こんなに美味しいものが身近ですぐに手に入る場所ってそうそうないと思うんです。都会の人から見たらものすごい羨ましい環境ではないかと思います。
地元に美味しいものがあるのが普通だから、地元の人はこれが普通だと思っていますよね。
中尾──
いまつながってる人たちが、これから10年経ったときにどうなっているか。
みんなそれぞれ目指しているものがあるから、発展してるはずなんです。
その頃にまた今度は10年前の話ができるのが楽しみだなぁと思っています。あの時ああだったねって言って笑いながら話ができるようにと思いながらやっています。
山脇さんと出会えたりですね、やってるうちにあちこちから声がかかったり、福山ブランドというのにも選んでいただいたこともありますし、マルシェに出ていることによって声をかけていただくこともあります。
最初の見よう見まねで始めた、一人で食べていければいいやと思ってた頃に比べると、もう全然超えているので、やっていて楽しいですよね。
肉体的にはしんどいこともあるけど、そこを超える楽しさはありますね。
やっていて楽しいから続けられる
──今後やってみたいものや計画などがありますか?
中尾──
そうですね。まだ生姜の可能性が他にもあるんじゃないかと思うので探したいっていうのが、一番の楽しみというか夢です。

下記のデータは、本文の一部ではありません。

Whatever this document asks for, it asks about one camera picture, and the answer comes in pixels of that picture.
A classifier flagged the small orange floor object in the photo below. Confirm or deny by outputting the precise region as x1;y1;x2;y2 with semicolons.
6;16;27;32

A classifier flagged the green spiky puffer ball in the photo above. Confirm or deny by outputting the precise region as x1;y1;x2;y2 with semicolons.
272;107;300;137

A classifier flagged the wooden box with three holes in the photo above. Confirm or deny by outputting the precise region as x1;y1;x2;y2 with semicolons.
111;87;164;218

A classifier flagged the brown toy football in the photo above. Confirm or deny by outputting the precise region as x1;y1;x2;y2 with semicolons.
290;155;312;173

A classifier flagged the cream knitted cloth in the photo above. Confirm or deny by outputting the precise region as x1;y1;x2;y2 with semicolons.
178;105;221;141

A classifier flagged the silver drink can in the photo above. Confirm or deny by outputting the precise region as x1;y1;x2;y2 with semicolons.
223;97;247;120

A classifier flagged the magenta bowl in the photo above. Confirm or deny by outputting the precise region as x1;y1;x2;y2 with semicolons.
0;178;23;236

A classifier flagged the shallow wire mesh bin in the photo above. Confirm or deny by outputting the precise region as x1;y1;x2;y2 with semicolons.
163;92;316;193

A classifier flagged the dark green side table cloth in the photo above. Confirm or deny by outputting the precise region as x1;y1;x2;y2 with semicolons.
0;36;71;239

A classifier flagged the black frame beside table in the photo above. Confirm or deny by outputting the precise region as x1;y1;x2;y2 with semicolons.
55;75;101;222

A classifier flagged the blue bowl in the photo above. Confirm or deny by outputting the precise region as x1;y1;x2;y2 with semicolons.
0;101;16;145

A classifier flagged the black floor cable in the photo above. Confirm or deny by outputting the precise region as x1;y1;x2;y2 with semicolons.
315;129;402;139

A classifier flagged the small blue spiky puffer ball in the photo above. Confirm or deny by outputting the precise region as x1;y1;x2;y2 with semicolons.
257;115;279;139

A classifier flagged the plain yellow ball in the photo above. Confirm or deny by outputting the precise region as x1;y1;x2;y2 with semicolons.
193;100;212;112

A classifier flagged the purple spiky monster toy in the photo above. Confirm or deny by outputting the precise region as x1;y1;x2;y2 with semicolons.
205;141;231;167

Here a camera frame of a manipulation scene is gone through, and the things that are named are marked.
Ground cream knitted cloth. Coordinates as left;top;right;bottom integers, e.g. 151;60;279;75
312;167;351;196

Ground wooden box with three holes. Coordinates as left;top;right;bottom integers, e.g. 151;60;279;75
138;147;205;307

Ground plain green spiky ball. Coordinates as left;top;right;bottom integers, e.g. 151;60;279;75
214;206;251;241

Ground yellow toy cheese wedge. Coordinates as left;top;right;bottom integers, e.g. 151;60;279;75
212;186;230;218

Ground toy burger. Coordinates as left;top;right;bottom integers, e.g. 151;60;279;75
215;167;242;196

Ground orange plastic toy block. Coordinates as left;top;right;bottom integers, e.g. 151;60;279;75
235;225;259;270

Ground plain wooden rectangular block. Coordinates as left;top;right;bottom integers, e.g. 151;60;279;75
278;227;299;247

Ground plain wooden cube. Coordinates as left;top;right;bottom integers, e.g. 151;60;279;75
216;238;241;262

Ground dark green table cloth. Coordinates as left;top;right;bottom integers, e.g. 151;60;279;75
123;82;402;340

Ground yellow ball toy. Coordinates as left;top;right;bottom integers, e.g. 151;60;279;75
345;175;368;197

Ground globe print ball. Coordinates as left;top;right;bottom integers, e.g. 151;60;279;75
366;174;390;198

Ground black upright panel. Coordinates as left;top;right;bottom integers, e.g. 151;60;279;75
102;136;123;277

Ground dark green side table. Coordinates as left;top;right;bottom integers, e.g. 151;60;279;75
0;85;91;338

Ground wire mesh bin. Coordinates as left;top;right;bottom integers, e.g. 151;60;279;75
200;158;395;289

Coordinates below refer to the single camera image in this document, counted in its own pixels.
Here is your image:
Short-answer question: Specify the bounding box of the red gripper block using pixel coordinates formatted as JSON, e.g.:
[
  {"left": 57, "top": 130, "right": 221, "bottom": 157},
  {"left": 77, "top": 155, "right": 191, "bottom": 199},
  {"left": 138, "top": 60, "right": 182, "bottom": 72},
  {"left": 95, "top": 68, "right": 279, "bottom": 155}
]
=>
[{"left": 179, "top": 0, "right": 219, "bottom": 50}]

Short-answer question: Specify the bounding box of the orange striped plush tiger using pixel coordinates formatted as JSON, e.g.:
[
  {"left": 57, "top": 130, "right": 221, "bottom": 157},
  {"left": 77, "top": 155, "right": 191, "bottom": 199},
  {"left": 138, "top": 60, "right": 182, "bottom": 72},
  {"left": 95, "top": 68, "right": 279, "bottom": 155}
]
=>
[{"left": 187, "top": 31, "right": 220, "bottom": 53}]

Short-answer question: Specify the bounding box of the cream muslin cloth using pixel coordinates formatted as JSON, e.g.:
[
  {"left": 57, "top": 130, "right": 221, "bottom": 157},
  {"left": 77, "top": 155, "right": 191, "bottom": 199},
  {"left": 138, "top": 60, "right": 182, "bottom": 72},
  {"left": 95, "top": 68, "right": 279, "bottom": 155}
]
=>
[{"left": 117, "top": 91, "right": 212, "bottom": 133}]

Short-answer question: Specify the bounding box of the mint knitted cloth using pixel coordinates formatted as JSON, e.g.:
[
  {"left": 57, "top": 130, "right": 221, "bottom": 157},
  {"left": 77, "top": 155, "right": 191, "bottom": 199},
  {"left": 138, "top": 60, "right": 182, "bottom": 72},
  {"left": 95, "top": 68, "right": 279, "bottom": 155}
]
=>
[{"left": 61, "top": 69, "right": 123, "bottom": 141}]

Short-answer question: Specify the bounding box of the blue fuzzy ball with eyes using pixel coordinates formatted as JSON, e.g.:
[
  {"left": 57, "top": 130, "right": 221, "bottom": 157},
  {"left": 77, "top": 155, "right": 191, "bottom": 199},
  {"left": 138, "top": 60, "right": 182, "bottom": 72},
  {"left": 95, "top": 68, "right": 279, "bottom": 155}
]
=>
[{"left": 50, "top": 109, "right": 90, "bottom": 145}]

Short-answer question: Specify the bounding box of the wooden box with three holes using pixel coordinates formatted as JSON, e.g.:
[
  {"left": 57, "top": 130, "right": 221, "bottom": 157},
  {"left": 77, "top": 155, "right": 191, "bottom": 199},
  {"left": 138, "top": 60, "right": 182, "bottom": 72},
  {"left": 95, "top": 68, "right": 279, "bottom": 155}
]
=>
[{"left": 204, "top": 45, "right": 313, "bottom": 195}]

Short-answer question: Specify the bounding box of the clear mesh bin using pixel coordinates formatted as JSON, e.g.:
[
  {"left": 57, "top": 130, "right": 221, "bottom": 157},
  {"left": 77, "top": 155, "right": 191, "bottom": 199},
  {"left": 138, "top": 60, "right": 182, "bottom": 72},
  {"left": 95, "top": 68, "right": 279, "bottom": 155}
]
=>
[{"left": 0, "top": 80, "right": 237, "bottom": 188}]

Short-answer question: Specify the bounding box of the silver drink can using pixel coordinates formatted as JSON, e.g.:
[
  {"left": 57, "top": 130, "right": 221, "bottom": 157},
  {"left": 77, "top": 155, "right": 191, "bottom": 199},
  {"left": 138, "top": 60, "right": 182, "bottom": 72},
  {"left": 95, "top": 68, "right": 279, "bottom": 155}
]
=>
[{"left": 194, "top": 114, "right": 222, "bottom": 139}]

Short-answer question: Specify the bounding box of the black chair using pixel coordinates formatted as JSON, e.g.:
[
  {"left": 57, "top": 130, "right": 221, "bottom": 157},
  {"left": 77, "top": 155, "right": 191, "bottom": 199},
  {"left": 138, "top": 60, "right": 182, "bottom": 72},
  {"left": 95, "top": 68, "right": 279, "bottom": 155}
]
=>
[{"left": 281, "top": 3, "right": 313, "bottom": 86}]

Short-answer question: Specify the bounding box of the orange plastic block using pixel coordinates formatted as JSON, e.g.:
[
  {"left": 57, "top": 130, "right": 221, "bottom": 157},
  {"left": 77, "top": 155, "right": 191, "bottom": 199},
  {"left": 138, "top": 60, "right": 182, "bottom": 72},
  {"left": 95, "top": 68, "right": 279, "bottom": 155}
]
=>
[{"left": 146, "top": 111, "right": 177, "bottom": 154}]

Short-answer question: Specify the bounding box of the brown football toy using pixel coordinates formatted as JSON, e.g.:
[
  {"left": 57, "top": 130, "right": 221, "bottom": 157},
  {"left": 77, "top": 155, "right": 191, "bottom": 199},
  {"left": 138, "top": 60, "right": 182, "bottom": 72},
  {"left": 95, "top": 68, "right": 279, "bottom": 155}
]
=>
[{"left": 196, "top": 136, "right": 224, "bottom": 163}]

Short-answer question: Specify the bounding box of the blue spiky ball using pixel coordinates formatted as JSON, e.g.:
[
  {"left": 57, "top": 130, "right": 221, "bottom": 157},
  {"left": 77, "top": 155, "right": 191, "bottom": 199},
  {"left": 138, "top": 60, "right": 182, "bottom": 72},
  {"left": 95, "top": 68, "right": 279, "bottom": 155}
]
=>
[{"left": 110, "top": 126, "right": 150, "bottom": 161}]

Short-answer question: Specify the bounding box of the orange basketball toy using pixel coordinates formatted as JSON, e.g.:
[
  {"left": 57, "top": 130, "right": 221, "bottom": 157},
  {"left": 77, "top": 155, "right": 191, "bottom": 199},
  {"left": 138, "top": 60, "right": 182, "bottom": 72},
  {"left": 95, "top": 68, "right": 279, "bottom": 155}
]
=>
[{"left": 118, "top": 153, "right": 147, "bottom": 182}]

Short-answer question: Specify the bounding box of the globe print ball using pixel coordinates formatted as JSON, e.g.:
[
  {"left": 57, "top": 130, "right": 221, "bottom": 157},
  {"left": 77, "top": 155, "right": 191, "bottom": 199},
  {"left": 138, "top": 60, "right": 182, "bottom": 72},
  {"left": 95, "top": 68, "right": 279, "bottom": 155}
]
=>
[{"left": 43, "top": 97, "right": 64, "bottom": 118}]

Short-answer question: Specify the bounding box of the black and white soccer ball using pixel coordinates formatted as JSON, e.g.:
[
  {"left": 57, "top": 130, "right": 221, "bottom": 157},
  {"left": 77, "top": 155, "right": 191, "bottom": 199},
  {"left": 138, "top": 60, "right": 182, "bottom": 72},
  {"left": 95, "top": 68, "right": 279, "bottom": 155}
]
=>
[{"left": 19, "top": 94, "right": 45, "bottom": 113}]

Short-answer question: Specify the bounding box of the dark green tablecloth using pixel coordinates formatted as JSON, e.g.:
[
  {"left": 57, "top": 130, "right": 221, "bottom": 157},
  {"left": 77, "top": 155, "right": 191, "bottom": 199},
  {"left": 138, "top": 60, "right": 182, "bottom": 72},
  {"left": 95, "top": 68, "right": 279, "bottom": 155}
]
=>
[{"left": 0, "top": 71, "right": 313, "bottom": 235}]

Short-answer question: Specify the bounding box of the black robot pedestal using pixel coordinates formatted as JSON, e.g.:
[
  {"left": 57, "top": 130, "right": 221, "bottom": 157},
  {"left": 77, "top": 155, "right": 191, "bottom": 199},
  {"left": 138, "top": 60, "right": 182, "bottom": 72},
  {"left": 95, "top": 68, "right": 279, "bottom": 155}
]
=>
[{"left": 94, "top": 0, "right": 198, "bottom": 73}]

もっと多くの人に知ってもらったり、海外も含めて輸出もやりたいし「クラフトシロップのジンジャーダイヤモンド」みたいな位置付けにしたいなとか。
最近は、マルベリーを使ったレモネードとか、クラフトソーダシリーズなんかも考えています。
あと、いまクラフトコーラもやってるんです。クラフトコーラ、クラクトジンジャー、あとレモンその辺りがあると、ドリンクのなかでも強力な3個ですよね。
本当に放っておくとちっちゃいので、動いてなかったらすぐなくなってしまう。なので、とにかくいろいろなことを動かしていくというところですね。
おわりに
「大変なんですよ」と言いながら、どこか楽しそうな中尾さんの笑顔が印象的でした。
作ったり考えたりすることを楽しんでいるようすは、当然こちらにも伝わってきます。それが商品の魅力にもつながっているのではないでしょうか。
定番のシロップはもちろん、今後の新しい商品にも目が離せませんね。
こだわりと魅力のつまったジンジャーシロップ、ぜひ試してみてください。